Source data
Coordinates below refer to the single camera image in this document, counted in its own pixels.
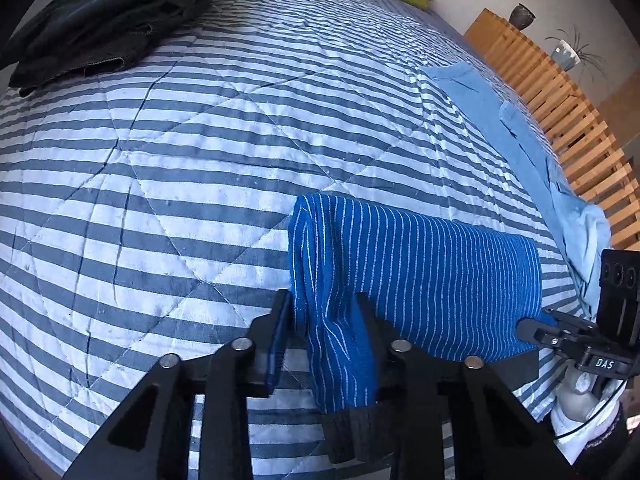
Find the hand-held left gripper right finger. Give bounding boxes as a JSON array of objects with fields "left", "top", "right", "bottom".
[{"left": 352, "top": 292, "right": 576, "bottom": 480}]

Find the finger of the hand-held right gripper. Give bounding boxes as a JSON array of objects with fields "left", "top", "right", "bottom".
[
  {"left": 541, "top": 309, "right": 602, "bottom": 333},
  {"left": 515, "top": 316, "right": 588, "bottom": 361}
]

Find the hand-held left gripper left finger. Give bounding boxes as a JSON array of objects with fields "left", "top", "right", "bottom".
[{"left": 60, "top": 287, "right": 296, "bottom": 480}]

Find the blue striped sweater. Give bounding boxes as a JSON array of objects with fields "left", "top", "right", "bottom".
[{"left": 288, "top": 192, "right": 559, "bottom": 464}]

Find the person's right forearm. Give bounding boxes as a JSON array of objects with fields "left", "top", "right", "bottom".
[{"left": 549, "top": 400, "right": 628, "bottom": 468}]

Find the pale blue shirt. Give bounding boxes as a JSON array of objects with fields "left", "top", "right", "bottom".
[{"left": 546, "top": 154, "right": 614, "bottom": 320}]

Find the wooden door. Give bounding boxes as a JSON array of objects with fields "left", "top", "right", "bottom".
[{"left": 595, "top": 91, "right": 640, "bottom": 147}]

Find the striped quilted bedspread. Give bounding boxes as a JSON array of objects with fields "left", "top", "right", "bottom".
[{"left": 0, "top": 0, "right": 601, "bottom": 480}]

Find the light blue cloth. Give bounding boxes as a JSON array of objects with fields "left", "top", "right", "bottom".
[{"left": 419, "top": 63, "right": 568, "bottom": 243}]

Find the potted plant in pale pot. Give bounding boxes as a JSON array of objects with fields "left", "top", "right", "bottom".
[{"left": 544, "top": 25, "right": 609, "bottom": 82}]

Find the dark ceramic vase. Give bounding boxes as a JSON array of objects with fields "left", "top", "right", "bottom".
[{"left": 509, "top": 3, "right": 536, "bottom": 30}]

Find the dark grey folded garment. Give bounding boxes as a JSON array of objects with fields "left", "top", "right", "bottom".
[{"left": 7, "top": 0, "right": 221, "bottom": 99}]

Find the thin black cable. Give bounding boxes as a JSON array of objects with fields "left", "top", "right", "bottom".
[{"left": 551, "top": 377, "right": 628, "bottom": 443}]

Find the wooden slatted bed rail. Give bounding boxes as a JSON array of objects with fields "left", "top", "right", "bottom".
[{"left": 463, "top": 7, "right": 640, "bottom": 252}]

...

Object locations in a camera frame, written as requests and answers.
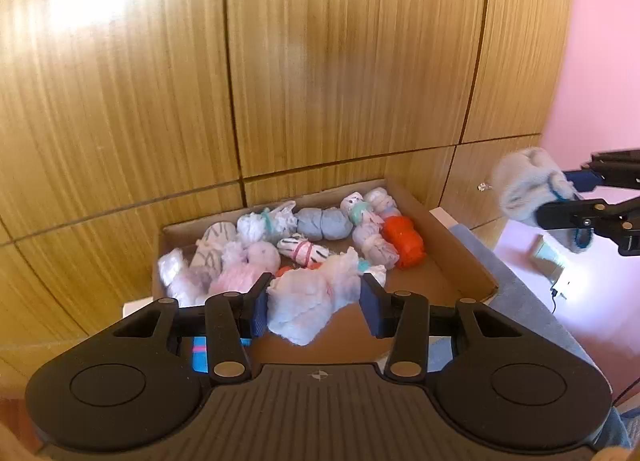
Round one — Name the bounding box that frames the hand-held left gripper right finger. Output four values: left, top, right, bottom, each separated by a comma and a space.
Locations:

==

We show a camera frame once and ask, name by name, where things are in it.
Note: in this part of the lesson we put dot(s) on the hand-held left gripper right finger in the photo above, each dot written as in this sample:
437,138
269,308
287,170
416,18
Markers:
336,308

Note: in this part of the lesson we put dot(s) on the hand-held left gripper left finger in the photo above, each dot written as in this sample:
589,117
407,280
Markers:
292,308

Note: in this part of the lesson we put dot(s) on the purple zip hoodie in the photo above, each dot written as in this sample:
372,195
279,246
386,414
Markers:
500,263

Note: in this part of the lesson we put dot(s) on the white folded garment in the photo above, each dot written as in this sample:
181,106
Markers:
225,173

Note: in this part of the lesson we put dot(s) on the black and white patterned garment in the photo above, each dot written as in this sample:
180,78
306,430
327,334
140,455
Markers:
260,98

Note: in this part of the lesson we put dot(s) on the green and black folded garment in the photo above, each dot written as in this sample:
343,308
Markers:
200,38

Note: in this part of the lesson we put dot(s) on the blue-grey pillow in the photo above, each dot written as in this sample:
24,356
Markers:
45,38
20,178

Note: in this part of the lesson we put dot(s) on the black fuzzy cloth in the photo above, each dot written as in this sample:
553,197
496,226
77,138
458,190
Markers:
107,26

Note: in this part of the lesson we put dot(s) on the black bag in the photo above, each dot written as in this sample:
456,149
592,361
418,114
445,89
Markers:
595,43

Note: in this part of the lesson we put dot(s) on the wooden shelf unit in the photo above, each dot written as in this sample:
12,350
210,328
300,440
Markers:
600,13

Task
Please work out how many lines above contain the string "camera", and reply with that number alone.

Answer space
3